* _TASK GOAL_
Copy the data precisely, keeping every character.

* _COLLECTED DATA_
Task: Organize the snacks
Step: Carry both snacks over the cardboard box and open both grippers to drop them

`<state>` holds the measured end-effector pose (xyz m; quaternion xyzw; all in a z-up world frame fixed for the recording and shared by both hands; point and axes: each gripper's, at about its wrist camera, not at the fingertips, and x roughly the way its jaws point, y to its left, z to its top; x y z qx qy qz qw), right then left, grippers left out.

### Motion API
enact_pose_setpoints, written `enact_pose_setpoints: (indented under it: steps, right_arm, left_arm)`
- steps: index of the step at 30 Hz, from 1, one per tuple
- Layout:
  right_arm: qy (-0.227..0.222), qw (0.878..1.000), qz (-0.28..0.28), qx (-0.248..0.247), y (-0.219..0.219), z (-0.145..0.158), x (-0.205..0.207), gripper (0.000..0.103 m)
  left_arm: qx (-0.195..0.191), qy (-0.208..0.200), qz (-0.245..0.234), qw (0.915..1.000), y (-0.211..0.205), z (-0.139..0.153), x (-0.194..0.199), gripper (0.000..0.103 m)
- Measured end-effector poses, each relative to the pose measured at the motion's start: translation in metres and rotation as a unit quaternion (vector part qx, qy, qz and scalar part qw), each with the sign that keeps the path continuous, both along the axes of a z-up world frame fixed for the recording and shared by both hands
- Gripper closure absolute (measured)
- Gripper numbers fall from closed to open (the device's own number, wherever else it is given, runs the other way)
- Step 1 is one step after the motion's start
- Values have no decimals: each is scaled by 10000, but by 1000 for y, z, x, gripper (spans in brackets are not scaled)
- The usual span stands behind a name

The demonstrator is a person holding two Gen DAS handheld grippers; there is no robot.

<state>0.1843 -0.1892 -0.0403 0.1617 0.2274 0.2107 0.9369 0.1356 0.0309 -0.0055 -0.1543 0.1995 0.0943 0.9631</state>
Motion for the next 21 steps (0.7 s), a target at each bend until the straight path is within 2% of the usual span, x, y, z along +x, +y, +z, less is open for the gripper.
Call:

* _EXPECTED ANSWER_
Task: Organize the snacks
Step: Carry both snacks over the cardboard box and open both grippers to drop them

`<state>` holds the measured end-effector pose (xyz m; quaternion xyzw; all in a z-up world frame fixed for the recording and shared by both hands; point and axes: each gripper's, at about its wrist camera, not at the fingertips, and x roughly the way its jaws point, y to its left, z to its top; x y z qx qy qz qw), right then left, grippers left out.

### Motion API
enact_pose_setpoints, written `enact_pose_setpoints: (indented under it: steps, right_arm, left_arm)`
- steps: index of the step at 30 Hz, from 1, one per tuple
- Layout:
  right_arm: qy (-0.227..0.222), qw (0.878..1.000), qz (-0.28..0.28), qx (-0.248..0.247), y (-0.219..0.219), z (-0.145..0.158), x (-0.205..0.207), gripper (0.000..0.103 m)
  left_arm: qx (-0.195..0.191), qy (-0.208..0.200), qz (-0.245..0.234), qw (0.915..1.000), y (-0.211..0.205), z (-0.139..0.153), x (-0.194..0.199), gripper (0.000..0.103 m)
- Measured end-effector poses, each relative to the pose measured at the motion's start: translation in metres and rotation as a unit quaternion (vector part qx, qy, qz and scalar part qw), each with the sign that keeps the path continuous, both along the axes of a z-up world frame fixed for the recording and shared by both hands
- Gripper closure absolute (measured)
- Gripper numbers fall from closed to open (the device's own number, wherever else it is given, runs the other way)
- Step 1 is one step after the motion's start
- Values have no decimals: each is scaled by 10000, but by 1000 for y, z, x, gripper (spans in brackets are not scaled)
- The usual span stands behind a name

The demonstrator is a person holding two Gen DAS handheld grippers; there is no robot.

<state>0.1843 -0.1892 -0.0403 0.1617 0.2274 0.2107 0.9369 0.1356 0.0309 -0.0055 -0.1543 0.1995 0.0943 0.9631</state>
Motion for the next 21 steps (0.7 s), a target at each bend until the straight path is within 2% of the usual span, x, y, z along +x, +y, +z, less is open for the gripper.
Call:

The requested output is complete.